* WORK REQUEST:
Start at the first line of the material. Repeat each line exactly through the one containing "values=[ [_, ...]", then stop.

* DATASET CONTENT:
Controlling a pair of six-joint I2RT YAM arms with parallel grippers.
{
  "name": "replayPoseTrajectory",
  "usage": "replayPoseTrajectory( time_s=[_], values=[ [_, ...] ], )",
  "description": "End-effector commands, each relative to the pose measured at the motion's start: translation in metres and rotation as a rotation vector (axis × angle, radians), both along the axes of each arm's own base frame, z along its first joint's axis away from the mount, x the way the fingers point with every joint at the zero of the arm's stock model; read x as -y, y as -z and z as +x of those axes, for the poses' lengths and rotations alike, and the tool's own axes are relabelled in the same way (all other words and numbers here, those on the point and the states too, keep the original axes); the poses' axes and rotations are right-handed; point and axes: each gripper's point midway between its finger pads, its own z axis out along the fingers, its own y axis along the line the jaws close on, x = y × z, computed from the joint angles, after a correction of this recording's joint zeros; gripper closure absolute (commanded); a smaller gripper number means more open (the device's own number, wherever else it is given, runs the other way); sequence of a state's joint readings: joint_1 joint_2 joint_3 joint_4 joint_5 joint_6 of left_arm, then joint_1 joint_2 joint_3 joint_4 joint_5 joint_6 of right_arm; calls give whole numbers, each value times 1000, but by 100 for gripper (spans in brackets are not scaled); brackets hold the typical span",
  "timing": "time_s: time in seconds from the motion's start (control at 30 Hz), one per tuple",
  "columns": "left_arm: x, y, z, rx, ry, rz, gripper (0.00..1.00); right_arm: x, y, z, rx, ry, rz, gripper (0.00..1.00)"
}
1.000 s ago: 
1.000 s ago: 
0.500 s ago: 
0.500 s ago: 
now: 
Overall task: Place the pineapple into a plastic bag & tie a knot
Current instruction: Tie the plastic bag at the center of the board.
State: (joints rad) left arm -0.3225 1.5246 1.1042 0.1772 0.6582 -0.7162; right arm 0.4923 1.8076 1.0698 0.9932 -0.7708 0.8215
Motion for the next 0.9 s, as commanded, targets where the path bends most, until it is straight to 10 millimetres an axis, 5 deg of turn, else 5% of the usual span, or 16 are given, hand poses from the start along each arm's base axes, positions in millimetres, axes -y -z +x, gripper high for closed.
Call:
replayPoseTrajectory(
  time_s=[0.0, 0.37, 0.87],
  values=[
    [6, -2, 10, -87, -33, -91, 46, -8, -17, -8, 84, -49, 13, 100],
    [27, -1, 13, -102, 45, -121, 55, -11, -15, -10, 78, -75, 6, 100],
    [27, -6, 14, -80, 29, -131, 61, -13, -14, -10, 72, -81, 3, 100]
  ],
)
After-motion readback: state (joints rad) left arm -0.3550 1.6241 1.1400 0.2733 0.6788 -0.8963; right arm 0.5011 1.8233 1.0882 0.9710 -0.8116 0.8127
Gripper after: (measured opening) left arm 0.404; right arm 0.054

* EXERCISE RESPONSE:
Controlling a pair of six-joint I2RT YAM arms with parallel grippers.
{
  "name": "replayPoseTrajectory",
  "usage": "replayPoseTrajectory( time_s=[_], values=[ [_, ...] ], )",

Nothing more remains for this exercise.